Shadow Health Secretary Jon Ashworth said: “Abandoning all precautions and allowing infections to escalate not only risks further restrictions in the future, it dooms thousands of people to long-term illness and puts enormous pressure on the NHS. The rise in Covid admissions is helping to exacerbate the summer NHS crisis, with operations canceled and increasing wait times. It means we are heading into another difficult winter, and high levels of circulating virus could lead to a vaccine-evading variant emerging. This is a completely reckless strategy by Boris Johnson. “

Data from the Office for National Statistics shows that the coronavirus in England is now largely an infection among young adults. Cases in people 11 to 16 years old are almost four times more common, and in people 16 to 24 years old almost six times more common than in those 50 to 69 years old. While they are generally at low risk of contracting the disease, young people can still develop Covid for a long time and help fuel the epidemic, increasing cases in those who are most vulnerable.

Professor John Drury, a social psychologist at the University of Sussex, is concerned about the changes that took effect on Monday, such as the removal of the mandate on wearing masks, which “sent a very strong signal” that the Covid crisis now it is less. serious.

Speaking in a personal capacity, Drury, who participates in Sage’s behavioral science subgroup meetings, said recent research showed that people use government policy to make judgments about risk and how to behave. “The general message is that public actions, not only wearing masks, but also distancing and avoiding crowded places, are no longer necessary.”

This has already affected public behavior, he said, although those abandoning Covid precautions appear to be a large minority rather than the majority. “Fortunately, many people are aware of the skyrocketing infection rates and the risk they pose to many people in society, including the most vulnerable, and they continue to wear masks and keep their distance both out of solidarity and self-protection,” Drury said.

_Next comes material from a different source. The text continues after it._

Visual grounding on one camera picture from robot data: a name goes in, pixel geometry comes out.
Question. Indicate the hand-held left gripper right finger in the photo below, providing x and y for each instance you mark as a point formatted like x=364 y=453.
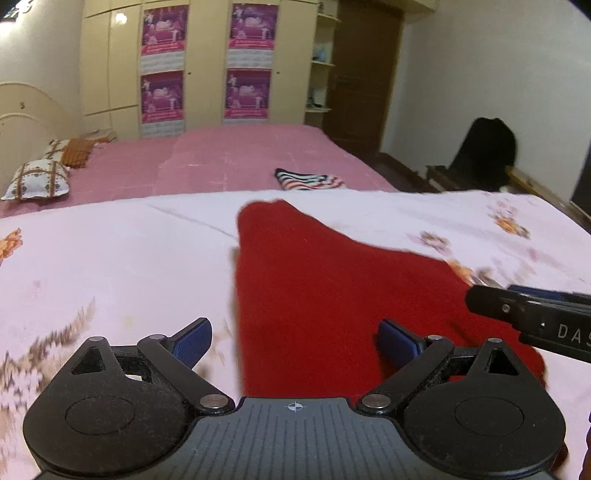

A government spokesman said: “Herd immunity has never been part of our pandemic strategy. Our focus has always been to protect the NHS and social care, save lives, and ensure that as many people as possible are vaccinated as we learn to live with Covid-19.

“While the vaccination program has substantially weakened the link between infection and serious illness or death, we have been clear about the need for personal caution as we ease restrictions.

“We are encouraging settings to make use of the NHS Covid pass by requiring a complete vaccination test or a negative test and we reserve the right to require certification if necessary to reduce transmission.”